Figure 8 shows the differential pulse voltammetry (DPV) measurements of the VXC-72R/ZrO2/GCE-based electrochemical sensor in the MP solution at different concentrations. It can be seen that the reduction current had much to do with the MP concentration. Moreover, the peak current values had a linear relation with the MP concentration at two ranges of 1–100 μM, as shown in Figure 9. The detection limit of the VXC-72R/ZrO2/GCE composite could reach up to 0.053 μM, and the linear relationship between the peak current and the MP concentration could be applied to a relatively wide MP concentration range. Table 1 lists the research results of the related electrochemical sensor based on different modification materials. It can be seen that the VXC-72R/ZrO2/GCE-based electrochemical sensor presented excellent sensitive detection performance for MP. Although the performance of the obtained sensor in this work was slightly lower than that of other ZrO2-based sensors, the present work involved a simple, rapid, and low-cost technique. This suggests that the collaborative use of the VXC-72R and ZrO2 nanoparticles is of great significance in promoting the practical application of high-performance electrochemical sensors.

Figure 8

DPV for the determination of MP in 0.1 M PBS (pH = 7.0) with VXC-72R/ZrO2/GCEs at MP concentrations ranging from 1 to 100 μM (1, 3, 5, 7, 9, 10, 30, 50, and 100 μM).

Figure 9

The linear relationship between the oxidation peak current and MP concentration (based on DPV).

Table 1

Comparison of the performance between existing reports and this work.
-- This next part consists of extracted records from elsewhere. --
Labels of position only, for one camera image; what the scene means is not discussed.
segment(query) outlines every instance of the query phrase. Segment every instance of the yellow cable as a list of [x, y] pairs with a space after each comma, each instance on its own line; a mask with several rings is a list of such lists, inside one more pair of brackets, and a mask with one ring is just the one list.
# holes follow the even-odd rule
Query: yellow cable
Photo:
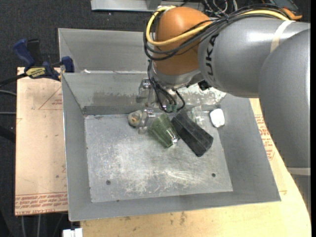
[[[177, 37], [174, 37], [172, 39], [168, 39], [168, 40], [165, 40], [165, 41], [154, 41], [150, 38], [150, 28], [152, 26], [152, 23], [154, 21], [154, 18], [157, 16], [157, 14], [161, 11], [165, 11], [165, 10], [168, 10], [168, 9], [172, 9], [172, 8], [175, 8], [175, 6], [168, 6], [168, 7], [161, 7], [161, 8], [158, 8], [154, 14], [151, 16], [151, 18], [149, 19], [148, 21], [148, 24], [147, 24], [147, 28], [146, 28], [146, 39], [147, 41], [154, 45], [154, 46], [163, 46], [163, 45], [168, 45], [168, 44], [171, 44], [171, 43], [175, 43], [176, 41], [179, 41], [179, 40], [182, 40], [186, 37], [189, 37], [191, 35], [194, 35], [196, 33], [198, 33], [199, 31], [203, 30], [206, 26], [200, 26], [198, 28], [195, 28], [189, 32], [186, 32], [184, 34], [181, 34]], [[281, 20], [289, 20], [288, 18], [286, 18], [285, 16], [283, 16], [282, 14], [280, 13], [277, 13], [277, 12], [274, 12], [274, 11], [269, 11], [269, 10], [254, 10], [254, 11], [249, 11], [249, 12], [245, 12], [243, 13], [242, 15], [247, 15], [247, 14], [256, 14], [256, 13], [259, 13], [259, 14], [266, 14], [266, 15], [270, 15], [270, 16], [274, 16], [275, 18], [278, 18], [278, 19], [281, 19]]]
[[254, 10], [254, 11], [245, 12], [245, 13], [243, 13], [243, 15], [256, 14], [256, 13], [267, 14], [267, 15], [276, 17], [276, 18], [281, 19], [281, 20], [289, 20], [287, 17], [283, 16], [282, 14], [277, 13], [275, 11], [270, 11], [270, 10]]

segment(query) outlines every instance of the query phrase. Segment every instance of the blue clamp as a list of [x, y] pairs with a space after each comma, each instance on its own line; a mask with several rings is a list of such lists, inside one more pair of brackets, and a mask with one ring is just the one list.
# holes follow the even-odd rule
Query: blue clamp
[[65, 56], [53, 65], [61, 65], [61, 73], [54, 70], [54, 67], [50, 65], [47, 61], [42, 61], [40, 56], [40, 42], [39, 40], [31, 40], [30, 45], [32, 49], [28, 50], [26, 39], [19, 40], [13, 46], [15, 54], [23, 61], [26, 62], [26, 67], [24, 69], [25, 75], [33, 79], [38, 78], [51, 78], [53, 80], [60, 80], [61, 73], [73, 73], [75, 71], [72, 59], [69, 56]]

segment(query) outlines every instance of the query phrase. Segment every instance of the wooden board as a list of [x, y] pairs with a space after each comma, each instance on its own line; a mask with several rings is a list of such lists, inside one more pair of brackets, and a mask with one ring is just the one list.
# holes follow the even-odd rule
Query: wooden board
[[22, 78], [17, 92], [15, 215], [67, 211], [61, 83]]

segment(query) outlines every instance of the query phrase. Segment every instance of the dark gray carpet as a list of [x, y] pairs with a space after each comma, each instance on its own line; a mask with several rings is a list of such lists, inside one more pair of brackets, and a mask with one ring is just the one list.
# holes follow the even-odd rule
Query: dark gray carpet
[[[108, 29], [143, 31], [148, 13], [92, 12], [91, 0], [0, 0], [0, 80], [12, 77], [16, 67], [24, 66], [12, 51], [21, 38], [41, 40], [44, 59], [58, 61], [58, 28]], [[247, 0], [237, 0], [243, 5]], [[310, 21], [311, 0], [294, 0], [300, 7], [303, 21]], [[1, 89], [16, 92], [16, 83]], [[0, 112], [14, 112], [15, 98], [0, 94]], [[0, 127], [15, 133], [15, 116], [0, 115]], [[14, 236], [23, 236], [21, 218], [13, 213], [15, 145], [0, 136], [0, 236], [10, 230]], [[60, 229], [70, 227], [67, 215], [47, 214], [41, 217], [41, 237], [51, 237], [57, 223]], [[27, 236], [36, 236], [38, 217], [25, 217]]]

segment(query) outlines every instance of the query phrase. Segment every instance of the small round object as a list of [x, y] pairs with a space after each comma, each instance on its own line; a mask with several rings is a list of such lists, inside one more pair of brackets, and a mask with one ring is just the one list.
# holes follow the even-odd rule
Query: small round object
[[138, 126], [141, 118], [142, 118], [141, 111], [132, 112], [127, 116], [129, 125], [134, 126], [134, 127]]
Electrode	Analytical Method	Detection Limit (μM)	Linear Range (μM)	Reference
CPME–AB	DPAdSV	3.9 × 104	0.1–70	[21]
AuNPs/Nafion/GCE	SWV	0.1	0.5–120	[32]
OMC/GCE	LSV	7.6 × 103	0.09–61	[33]
Pd/MWCNTs	DPV	0.19	0.38–53.2	[31]
BCL@MOF/nanofibers/chitosan/GCE	DPV	0.067	0.1–38	[34]
ZrO2 NPs–GNs	SWV	2.28 × 10−3	0.002–0.9	[14]
ZrO2–Au nanocomposite	SWV	0.011	0.02–0.140	[23]
ZrO2–CNFs	DPV	1.29 × 10−3	1 × 10-3–2 × 10−2	[26]
VXC-72R/ZrO2/GCE	DPV	0.053	1–100	This work

To demonstrate the applicability of the proposed sensor for MP determination in two real water samples containing tap water and river water, two real water samples were first filtered using a standard 0.22-μm filter and then spiked with MP standard solution at three concentrations. The recovery amount of each sample was the average of three measured concentrations using the standard addition method. As listed in Table 2, the recoveries of the river water and tap water samples varied from 90% to 97.68% and from 97.74% to 100.3%, respectively. Therefore, this result showed that the proposed sensor possessed excellent practicability and accuracy for the determination of MP in real water samples.

Table 2

Analytical results of MP in real samples using the proposed method (n = 3).

Sample	MP Added (μM)	MP Found (μM)	Recovery (%)	RSD (%)
River water 1	3.0	2.93	97.68	3.3
River water 2	10	9.00	90.00	0.6
River water 3	100	95.63	95.63	3.9
Tap water 1	3.0	2.93	97.74	2.5
Tap water 2	10	10.03	100.3	7.3
Tap water 3	100	98.77	98.77	4.4

4. Conclusions

To summarize, a simple and low-cost VXC-72R/ZrO2/GCE-based electrochemical sensor was successfully fabricated for the high-sensitivity detection of MP. Electrochemical measurements showed that the VXC-72R/ZrO2/GCE-based electrode had a relatively satisfactory peak current and quite a small charge transfer resistance. The VXC-72R nanoparticles had high electrical conductivity and a large surface area, and the ZrO2 nanoparticles possessed good adsorption–recognition ability for MP. The synergistic effect from the VXC-72R/ZrO2 nanocomposites significantly optimized the MP determination performance. The low detection limit and wide MP concentration range of the VXC-72R/ZrO2/GCE-based electrochemical sensor can promote the research and development of simple, low-cost, and efficient electrochemical sensors.